Domingo, 10 de julio de 2011 | Hoy
En Bellas Artes el bahiense Luis Sagasti teje capas y capas de textos que se abren y despliegan y abren como los links de Internet: instalado en una tradición metaliteraria hispanoamericana (Wilcock, Borges, Bolaño, Vila-Matas), une nodos que van desde Vonnegut hasta Primo Levi, de la caída de la familia Barón Biza al avión de Saint-Exupéry y en esas líneas trazadas Sagasti escribe una novela sobre la percepción del tiempo en el siglo XXI.
Por Fernando Krapp
El libro anterior de Luis Sagasti (Bahía Blanca, 1963), Los Mares de la Luna, abre con una cita del Tao. Dice: “Nada existe puro y neto”. Puede –y es lo más probable– que no haya casos en la literatura universal de un escritor usando la misma cita para dos de sus libros. Sin embargo, esa misma cita podría funcionar a la perfección en su tercer libro Bellas Artes, mientras que la cita que usó en este último, una frase de la canción “El anillo del capitán Beto” de Luis Alberto Spinetta, funcionaría mejor en su libro anterior. Aunque, la diferencia estilística que existe entre una novela y la otra es tan abismal que parecen escritas por dos personas diferentes.

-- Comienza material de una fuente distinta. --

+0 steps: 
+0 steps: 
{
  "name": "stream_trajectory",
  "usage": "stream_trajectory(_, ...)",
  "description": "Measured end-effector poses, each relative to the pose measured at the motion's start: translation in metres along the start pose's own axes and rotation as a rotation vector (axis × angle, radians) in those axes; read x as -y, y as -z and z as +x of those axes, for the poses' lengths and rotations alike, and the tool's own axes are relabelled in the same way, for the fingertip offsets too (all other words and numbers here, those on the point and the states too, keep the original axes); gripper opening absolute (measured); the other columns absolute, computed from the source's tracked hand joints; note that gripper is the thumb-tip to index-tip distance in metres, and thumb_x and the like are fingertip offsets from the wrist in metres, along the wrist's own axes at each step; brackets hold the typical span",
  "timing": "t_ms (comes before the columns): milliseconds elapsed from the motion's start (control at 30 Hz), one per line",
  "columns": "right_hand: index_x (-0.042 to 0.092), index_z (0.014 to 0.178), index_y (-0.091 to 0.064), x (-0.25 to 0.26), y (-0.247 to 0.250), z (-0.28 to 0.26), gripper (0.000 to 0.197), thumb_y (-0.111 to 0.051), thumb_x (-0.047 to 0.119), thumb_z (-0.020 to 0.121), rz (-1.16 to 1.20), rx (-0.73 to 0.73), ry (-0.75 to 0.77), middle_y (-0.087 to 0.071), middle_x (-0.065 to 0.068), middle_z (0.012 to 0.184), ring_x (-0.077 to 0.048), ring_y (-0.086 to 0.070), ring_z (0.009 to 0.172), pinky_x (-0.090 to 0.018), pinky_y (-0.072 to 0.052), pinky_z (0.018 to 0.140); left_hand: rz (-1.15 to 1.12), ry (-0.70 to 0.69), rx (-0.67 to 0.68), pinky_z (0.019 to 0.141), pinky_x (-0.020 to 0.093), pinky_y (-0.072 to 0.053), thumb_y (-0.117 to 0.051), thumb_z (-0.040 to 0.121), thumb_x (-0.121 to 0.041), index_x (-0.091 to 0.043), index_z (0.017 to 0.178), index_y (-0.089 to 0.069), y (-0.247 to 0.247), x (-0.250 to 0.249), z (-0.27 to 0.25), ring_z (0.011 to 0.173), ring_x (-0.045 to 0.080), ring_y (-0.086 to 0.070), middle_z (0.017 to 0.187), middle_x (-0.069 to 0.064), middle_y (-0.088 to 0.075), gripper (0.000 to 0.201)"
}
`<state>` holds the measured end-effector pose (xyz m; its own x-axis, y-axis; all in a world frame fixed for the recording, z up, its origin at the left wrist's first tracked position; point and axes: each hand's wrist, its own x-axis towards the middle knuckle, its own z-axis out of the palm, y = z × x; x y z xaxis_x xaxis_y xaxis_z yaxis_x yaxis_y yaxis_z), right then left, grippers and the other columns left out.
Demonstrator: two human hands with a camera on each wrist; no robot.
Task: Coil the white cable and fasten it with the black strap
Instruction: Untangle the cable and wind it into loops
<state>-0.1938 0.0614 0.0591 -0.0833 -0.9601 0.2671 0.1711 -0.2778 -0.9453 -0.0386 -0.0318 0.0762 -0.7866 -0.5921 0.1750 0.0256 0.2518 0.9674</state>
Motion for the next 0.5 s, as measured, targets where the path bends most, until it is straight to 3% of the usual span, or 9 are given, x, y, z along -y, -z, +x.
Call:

El inicio de esta reseña es un tanto rebuscado y las uniones y paralelismos entre citas y corpus seguro harán mover alguna que otra ceja con dudosa distancia. Y con razón. Porque Bellas Artes es justamente eso: un par de cejas arqueadas por la duda creciente que brota desde la primera oración hasta la última, en donde la información teje capas y capas de textos que se abren y despliegan y abren como los links de Internet. Sagasti se instala en una tradición metaliteraria hispanoamericana (Wilcock, Borges, Bolaño, Vila-Matas), y sobre sus páginas se deslizan la historia de Wittgenstein en la trinchera; la caída de la mujer de Barón Biza y la posterior caída de Raúl, Jorge y la segunda mujer; el avión de Saint-Exupéry y el principito con sus mundos posibles; Glenn Miller tocando en la trinchera, Habermas, el nazismo y la deglución de una carta partidaria; Primo Levi y la famosa escalera que lo llevó a un infierno oscuro; Vonnegut, Dresde, el matadero, su madre suicidada, y su suicidio frustrado. Y la lista sigue, al infinito, y hacia allá es donde justamente quiere ir Sagasti con su texto, porque lo que importa no es tanto la historia en sí, sino la constelación que se genera al unir un nodo con el otro, la línea que se traza de una estrella a la otra.
La palabra “información” tiene mala prensa para la literatura. Está más asociada a las ciencias jurídicas, a las formas periodísticas, al uso imperativo de la web y, en el caso de la literatura, a los best sellers. Quien busca información siempre lo hace para llenar un vacío con otro vacío; la forma que la sostiene es siempre hueca, una cáscara refractaria, una materia prima atrincherada a punto de ser procesada. El uso dado es siempre pragmático. Sagasti en cambio utiliza la información que despliega sobre su libro, pero no sólo le da un marco estético diferente al titular su novela Bellas Artes, sino que reformula la idea moderna de información para darle una dimensión poética: la única manera de leer una novela tan experimental como la suya es desde la conciencia y la experiencia poética. Como si estuviéramos ante un haiku suspendido entre el contexto que nos embarga en la lectura y el sentido efervescente que se escapa de la misma.
Entonces, ya no importa qué historias se cuentan, ni quién es el narrador, ni qué pasó antes, sino que la grieta abierta por el crack-up a la Fitzgerald se ha abierto tanto que ha ocupado todo el mundo, y la pregunta que ahora nos hacemos es: ¿Dónde leemos un libro como Bellas Artes? ¿Dónde se lee? Pocas novelas hacen tanto hincapié en una pregunta semejante. Dónde se leen los libros y, como consecuencia, de dónde vienen las ideas, las formas que los sostienen. Sagasti construyó una novela sobre la percepción del tiempo en el siglo XXI, sin necesidad de echar mano a la veracidad de los hechos para sostenerla; y creó una novela tan volátil y efímera como el mundo que revela, nuestro mundo.